*** PROVIDED DATA Section Begins ***
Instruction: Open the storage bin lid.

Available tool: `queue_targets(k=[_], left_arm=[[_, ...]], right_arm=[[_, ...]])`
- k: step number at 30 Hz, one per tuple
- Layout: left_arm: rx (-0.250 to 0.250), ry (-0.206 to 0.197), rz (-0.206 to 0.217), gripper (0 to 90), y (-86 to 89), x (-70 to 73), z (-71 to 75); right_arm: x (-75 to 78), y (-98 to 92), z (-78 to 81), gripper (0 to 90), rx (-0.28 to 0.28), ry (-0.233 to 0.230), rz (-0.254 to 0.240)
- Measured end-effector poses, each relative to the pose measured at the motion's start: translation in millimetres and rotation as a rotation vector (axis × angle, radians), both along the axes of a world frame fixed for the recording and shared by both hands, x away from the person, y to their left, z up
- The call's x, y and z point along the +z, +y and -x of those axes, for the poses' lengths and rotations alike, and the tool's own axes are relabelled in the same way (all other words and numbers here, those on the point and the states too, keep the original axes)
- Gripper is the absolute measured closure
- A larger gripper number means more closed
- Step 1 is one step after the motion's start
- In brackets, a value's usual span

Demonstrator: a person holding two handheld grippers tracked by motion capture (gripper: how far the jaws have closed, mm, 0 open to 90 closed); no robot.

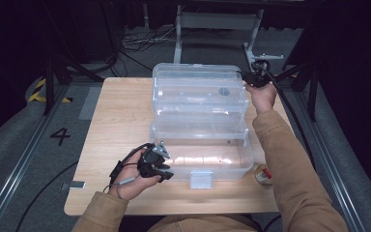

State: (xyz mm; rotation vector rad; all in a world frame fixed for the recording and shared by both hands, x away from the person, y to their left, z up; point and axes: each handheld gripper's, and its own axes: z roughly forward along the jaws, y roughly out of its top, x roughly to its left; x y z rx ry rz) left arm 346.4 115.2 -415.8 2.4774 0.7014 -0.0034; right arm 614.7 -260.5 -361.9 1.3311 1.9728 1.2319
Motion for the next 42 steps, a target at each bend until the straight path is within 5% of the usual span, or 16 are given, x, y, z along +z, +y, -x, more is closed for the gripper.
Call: queue_targets(k=[42], left_arm=[[0.004,-0.003,-0.002,68.0,0.0,0.0,0.4]], right_arm=[[-26.4,0.2,-21.3,82.9,-0.032,0.164,-0.048]])
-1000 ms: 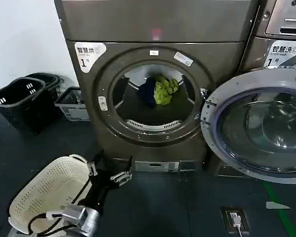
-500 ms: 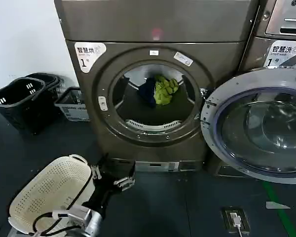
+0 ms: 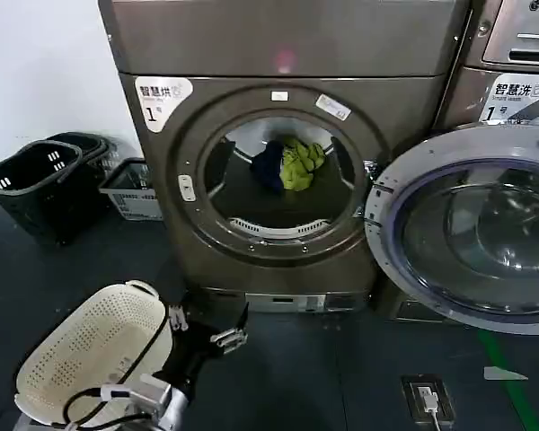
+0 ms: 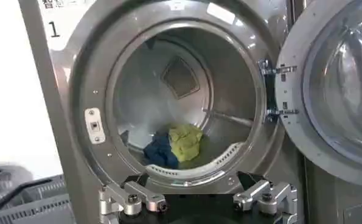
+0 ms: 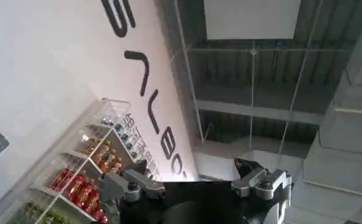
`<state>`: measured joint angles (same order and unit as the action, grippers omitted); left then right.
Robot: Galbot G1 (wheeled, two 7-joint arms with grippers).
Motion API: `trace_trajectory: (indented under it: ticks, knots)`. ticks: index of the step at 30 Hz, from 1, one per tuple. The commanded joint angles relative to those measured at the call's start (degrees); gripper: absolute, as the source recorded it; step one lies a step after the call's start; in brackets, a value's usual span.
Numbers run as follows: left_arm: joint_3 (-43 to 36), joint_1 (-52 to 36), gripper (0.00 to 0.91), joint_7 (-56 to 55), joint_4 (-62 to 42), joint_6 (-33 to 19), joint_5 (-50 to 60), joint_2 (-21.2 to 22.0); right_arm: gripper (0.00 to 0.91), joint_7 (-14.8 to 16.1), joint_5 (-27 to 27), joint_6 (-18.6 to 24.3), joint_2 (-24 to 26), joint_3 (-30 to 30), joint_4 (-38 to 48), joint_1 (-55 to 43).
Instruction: Grasp the clothes from the dryer.
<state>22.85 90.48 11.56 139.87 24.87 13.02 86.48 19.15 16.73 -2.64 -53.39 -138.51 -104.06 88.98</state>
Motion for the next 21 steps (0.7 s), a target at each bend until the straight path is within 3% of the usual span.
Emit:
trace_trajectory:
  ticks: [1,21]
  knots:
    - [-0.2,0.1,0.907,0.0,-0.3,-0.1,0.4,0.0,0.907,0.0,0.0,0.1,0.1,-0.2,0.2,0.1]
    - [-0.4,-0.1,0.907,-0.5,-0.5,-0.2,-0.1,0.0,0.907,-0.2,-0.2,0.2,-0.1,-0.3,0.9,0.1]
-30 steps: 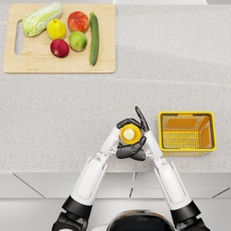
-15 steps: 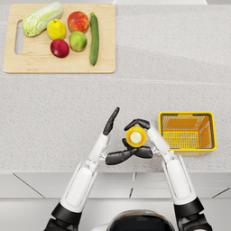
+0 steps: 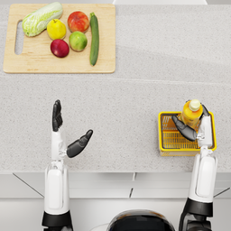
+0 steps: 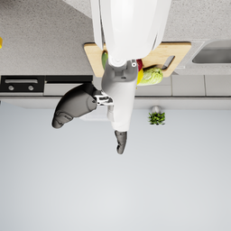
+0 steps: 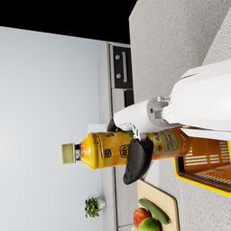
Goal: Pick up the lemon tea and place it into the yellow basket
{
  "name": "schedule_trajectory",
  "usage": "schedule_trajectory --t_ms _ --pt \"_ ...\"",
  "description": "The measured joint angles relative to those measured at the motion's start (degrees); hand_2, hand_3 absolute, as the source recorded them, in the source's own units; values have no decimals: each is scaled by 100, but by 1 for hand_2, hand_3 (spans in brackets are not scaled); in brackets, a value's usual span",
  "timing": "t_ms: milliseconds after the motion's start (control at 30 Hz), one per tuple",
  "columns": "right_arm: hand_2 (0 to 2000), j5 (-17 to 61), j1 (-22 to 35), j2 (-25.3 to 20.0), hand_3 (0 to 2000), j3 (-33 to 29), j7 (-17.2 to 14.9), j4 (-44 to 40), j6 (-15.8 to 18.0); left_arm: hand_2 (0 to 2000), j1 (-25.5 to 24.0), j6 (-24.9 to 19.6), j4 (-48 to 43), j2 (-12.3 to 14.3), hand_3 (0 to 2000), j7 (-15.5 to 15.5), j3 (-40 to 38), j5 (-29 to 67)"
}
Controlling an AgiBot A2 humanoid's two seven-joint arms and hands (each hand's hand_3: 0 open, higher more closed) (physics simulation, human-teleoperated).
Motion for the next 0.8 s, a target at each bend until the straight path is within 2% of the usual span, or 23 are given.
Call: schedule_trajectory --t_ms 33,67,133,200,300,367,567,800 --pt "0 -1 14 2 367 0 505 13 -195 0 53 0 28 9 0 0 -1 0" --pt "0 -1 22 3 40 22 866 95 -336 0 148 0 59 20 0 0 17 0" --pt "0 -2 90 14 0 180 1312 438 -508 0 516 0 186 36 0 0 73 0" --pt "0 -1 299 40 0 334 1540 788 -596 0 1031 0 362 -1 0 0 68 1" --pt "0 0 569 96 0 252 1693 950 -655 0 1617 0 628 -83 0 0 -111 1" --pt "0 -1 568 97 0 133 1736 935 -672 0 1727 0 731 -84 0 0 -298 0" --pt "0 -2 414 75 0 52 1776 772 -687 0 1494 1 797 -44 0 0 -593 -2" --pt "0 -2 392 71 0 49 1782 726 -689 0 1438 1 802 -35 0 0 -634 -2"
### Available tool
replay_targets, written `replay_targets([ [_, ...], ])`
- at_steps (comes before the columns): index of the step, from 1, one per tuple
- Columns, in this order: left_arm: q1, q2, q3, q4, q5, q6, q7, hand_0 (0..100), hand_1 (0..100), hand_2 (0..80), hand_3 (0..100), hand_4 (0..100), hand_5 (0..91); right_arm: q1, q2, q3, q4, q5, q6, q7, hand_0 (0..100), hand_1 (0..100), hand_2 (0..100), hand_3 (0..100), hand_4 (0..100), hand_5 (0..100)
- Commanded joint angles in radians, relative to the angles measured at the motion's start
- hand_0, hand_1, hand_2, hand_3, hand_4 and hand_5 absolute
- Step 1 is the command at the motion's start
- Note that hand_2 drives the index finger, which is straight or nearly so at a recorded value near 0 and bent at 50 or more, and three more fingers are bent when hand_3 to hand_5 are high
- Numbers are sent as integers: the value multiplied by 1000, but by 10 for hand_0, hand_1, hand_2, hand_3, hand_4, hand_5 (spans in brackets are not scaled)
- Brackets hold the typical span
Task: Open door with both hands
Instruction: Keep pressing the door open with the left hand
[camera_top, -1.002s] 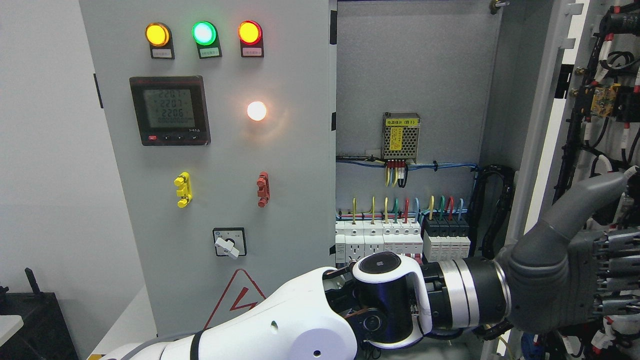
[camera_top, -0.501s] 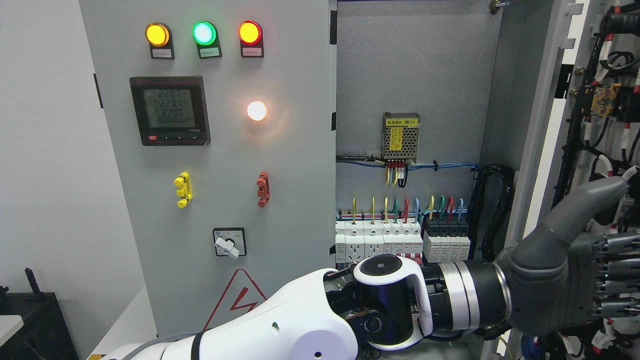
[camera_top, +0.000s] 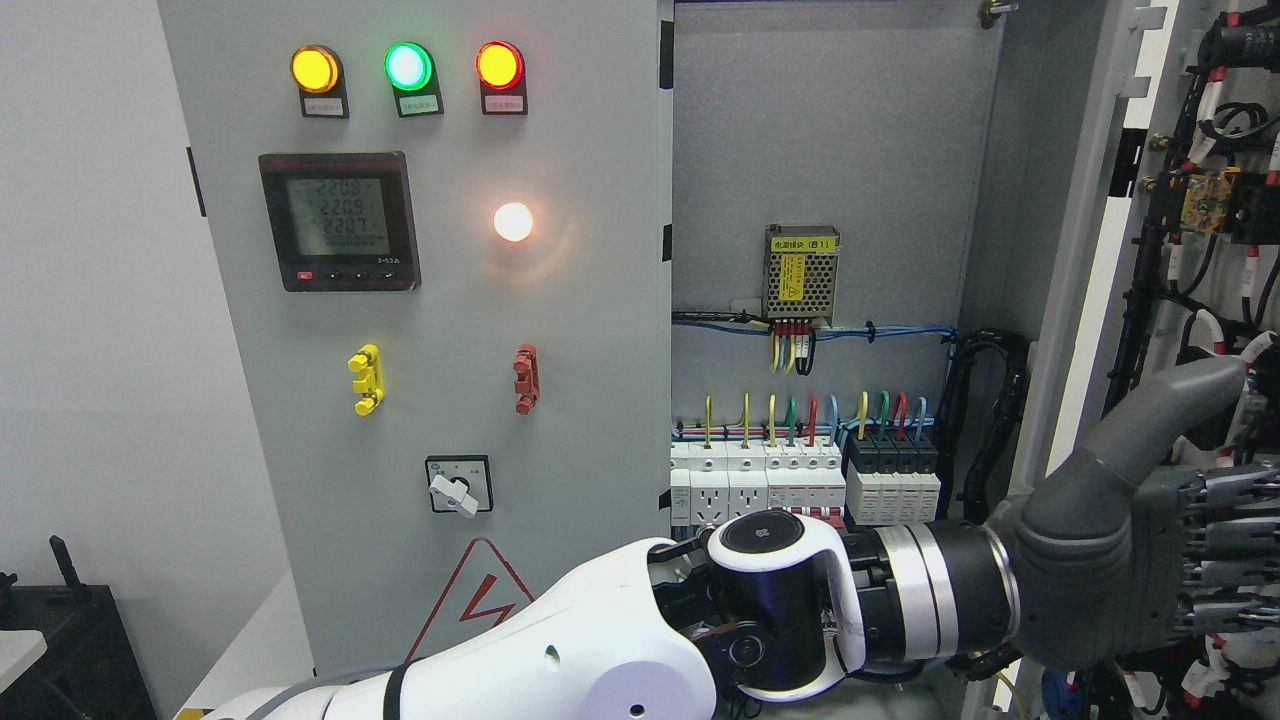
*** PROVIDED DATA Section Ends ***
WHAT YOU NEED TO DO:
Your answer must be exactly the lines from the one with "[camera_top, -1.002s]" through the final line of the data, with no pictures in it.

EXERCISE OUTPUT:
[camera_top, -1.002s] 
[camera_top, -0.501s] 
[camera_top, +0.000s] 

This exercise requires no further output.